One project involved designing an augmented reality system to help users locate specific products on store shelves, a task that can be frustrating and time-consuming without visual cues. Another explored how blind users could navigate social virtual reality environments using a “sighted guide” avatar they could virtually “hold onto.”

Throughout the summit, panels covered a wide range of topics, each rooted in personal experience and practical application. One session explored the challenges of navigating graduate school while undergoing cancer treatment, highlighting the often invisible nature of disability. Another focused on mental health and disability justice in higher education, with speakers reflecting on how institutions can better support students and faculty with neurodivergence or intellectual disabilities.

A panel on AI and safety examined how emerging technologies can support disabled people across cultures, while another featured startup founders building expressive communication tools for nonverbal users.

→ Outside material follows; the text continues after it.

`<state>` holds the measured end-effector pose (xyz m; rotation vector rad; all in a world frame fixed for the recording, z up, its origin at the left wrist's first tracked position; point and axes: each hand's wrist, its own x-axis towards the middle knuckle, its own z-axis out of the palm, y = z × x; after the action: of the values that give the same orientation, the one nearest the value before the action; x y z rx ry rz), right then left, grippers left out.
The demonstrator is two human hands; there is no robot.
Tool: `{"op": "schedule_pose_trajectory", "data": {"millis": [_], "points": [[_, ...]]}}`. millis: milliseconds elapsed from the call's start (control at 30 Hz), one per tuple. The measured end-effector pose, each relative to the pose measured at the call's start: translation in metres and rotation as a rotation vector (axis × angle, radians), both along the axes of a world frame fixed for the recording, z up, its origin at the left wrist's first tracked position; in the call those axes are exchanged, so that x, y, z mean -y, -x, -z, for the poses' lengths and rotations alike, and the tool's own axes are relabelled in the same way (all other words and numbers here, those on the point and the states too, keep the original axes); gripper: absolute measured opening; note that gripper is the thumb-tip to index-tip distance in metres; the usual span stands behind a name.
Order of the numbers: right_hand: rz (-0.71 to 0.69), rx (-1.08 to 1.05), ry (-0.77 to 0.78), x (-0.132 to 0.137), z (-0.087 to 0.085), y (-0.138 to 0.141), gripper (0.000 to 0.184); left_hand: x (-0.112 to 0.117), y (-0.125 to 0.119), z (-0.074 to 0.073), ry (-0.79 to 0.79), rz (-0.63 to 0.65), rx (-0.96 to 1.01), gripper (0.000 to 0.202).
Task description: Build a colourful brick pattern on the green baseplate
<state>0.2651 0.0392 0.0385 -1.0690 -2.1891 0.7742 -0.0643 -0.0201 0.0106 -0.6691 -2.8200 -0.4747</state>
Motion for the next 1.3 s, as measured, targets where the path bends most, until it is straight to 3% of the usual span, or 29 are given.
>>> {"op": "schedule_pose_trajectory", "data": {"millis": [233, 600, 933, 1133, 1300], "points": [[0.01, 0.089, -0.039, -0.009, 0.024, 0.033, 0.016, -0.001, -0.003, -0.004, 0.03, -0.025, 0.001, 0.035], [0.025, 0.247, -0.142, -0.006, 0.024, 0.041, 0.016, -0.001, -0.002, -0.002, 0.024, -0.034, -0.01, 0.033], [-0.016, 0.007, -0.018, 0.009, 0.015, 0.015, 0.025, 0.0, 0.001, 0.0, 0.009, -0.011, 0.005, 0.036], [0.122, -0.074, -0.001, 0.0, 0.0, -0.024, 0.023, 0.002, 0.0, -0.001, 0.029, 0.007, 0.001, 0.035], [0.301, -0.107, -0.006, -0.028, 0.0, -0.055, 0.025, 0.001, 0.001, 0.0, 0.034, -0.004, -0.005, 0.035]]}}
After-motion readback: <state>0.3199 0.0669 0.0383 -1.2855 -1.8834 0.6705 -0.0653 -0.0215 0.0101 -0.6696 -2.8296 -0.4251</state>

Stephanie Valencia, assistant professor at the University of Maryland, giving a talk on Day One of the Disability and Access in Tech and AI Summit.

The summit concluded with a powerful closing keynote by University of Washington Professor Jennifer Mankoff, a leading researcher in human-centered design and accessibility. Mankoff shared insights from her work on accessibility in AI and the importance of centering disabled voices in technology development.
The event’s hybrid format, in-person on Thursday and fully remote on Friday, reflected this ethos, ensuring broader participation for those unable to travel to New York City and expanding the accessibility of the summit.

Roumen said he hopes the summit will inspire students and technologists to think more deeply about accessibility — not just as a niche concern, but as a universal design challenge.

“I hope more people, even those not directly working on accessibility, take this important demographic into consideration when developing technology and policy,” he said. “This will not only make the world better for people with disabilities, but for everybody else too.”